◆ AIM OF THE TASK:
In the listing below, find each line with the string "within" and return it.
_ _ _ _
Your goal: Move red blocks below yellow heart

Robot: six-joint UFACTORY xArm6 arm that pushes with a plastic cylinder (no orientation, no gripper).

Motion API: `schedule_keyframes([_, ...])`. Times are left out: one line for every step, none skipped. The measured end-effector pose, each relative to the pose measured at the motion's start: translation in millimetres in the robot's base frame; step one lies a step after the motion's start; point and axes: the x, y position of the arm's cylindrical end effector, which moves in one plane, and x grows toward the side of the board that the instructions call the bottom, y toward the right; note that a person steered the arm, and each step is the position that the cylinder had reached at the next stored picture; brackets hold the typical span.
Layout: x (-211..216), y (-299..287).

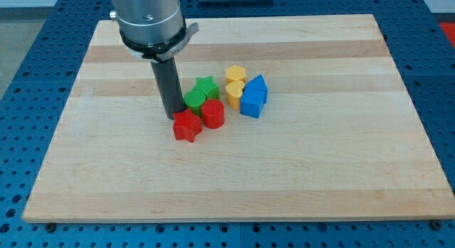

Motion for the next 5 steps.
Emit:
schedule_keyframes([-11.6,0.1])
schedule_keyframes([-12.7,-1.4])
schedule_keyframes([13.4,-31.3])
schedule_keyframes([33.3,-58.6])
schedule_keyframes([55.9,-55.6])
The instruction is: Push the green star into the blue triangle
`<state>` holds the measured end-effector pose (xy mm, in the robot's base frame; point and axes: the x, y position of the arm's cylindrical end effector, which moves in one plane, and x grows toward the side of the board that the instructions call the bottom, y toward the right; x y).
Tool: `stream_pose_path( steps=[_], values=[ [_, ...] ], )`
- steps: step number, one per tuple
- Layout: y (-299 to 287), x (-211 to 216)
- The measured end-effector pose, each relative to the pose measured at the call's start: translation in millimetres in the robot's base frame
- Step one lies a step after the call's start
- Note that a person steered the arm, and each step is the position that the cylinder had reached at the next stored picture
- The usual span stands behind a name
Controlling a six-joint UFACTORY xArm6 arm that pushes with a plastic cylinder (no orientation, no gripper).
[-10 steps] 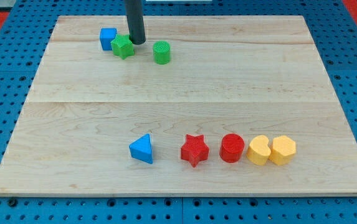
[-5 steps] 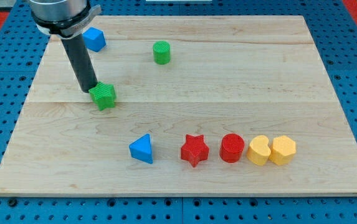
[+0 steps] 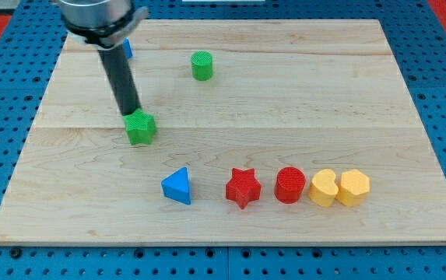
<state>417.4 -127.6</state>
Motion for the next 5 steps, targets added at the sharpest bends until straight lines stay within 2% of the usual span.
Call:
stream_pose_path(
  steps=[2, 5],
  values=[
    [16.2, 38.9],
    [-11.6, 95.4]
  ],
)
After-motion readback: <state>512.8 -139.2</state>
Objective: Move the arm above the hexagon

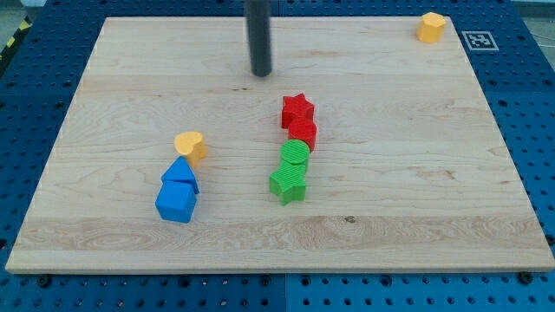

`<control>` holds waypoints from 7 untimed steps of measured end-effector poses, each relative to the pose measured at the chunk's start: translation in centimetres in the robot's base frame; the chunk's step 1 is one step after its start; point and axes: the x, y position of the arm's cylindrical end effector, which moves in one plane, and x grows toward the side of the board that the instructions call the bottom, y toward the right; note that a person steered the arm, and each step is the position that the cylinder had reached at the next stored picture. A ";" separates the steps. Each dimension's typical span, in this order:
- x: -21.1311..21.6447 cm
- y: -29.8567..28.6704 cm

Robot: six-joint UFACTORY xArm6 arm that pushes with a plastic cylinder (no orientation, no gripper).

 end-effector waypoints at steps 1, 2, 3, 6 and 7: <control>-0.2 5.7; -0.3 11.5; -0.4 16.7; -1.9 27.9; -5.0 28.6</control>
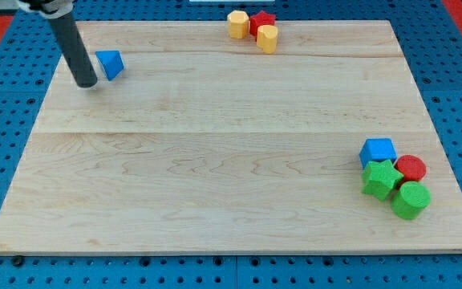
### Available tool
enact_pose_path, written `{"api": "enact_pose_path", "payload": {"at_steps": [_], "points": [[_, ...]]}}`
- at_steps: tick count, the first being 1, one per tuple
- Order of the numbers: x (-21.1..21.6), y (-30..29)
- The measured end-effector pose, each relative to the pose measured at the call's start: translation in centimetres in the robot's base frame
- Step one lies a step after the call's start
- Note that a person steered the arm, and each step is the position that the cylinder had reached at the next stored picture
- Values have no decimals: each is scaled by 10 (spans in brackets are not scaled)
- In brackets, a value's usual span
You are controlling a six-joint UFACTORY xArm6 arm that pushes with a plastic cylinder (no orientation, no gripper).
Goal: Push the blue triangle into the yellow hexagon
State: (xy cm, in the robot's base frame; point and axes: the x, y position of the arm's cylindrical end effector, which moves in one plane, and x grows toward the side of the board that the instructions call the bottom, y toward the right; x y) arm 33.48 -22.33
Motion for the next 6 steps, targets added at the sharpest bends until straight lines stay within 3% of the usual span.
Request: {"api": "enact_pose_path", "payload": {"at_steps": [3,6], "points": [[-72,45],[-104,133]]}}
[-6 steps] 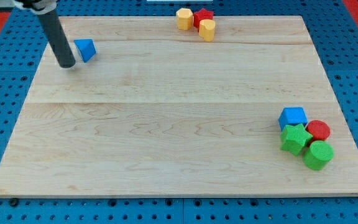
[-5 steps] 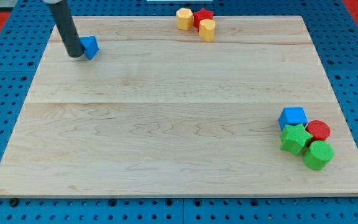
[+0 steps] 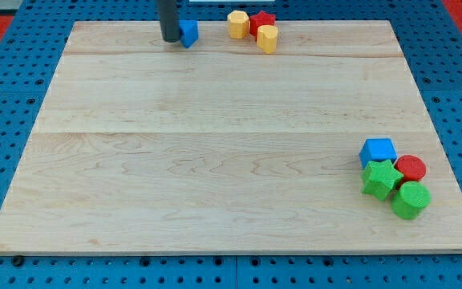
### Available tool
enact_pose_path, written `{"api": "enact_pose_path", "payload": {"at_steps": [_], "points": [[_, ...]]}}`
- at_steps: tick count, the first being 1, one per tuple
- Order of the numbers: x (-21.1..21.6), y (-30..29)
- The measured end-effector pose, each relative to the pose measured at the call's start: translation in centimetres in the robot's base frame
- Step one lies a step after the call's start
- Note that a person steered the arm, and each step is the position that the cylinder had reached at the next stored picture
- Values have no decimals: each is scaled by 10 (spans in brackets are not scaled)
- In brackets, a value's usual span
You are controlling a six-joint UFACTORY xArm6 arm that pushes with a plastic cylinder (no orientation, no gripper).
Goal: Push the blue triangle into the yellow hexagon
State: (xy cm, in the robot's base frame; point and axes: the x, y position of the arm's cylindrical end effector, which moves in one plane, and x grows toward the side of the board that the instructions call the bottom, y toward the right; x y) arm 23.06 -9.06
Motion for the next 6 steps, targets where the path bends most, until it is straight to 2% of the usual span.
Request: {"api": "enact_pose_path", "payload": {"at_steps": [1,2,3,4,6], "points": [[-1,24],[-1,0],[-22,-24],[-38,-17],[-22,4]]}}
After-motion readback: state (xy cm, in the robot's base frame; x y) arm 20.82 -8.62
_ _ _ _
◆ SOLUTION TO THE PROBLEM:
Motion for the next 5 steps, targets added at the sharpest bends until straight lines stay within 2% of the usual span.
Motion for the next 6 steps, targets added at the sharpest bends until straight lines stay within 3% of the usual span.

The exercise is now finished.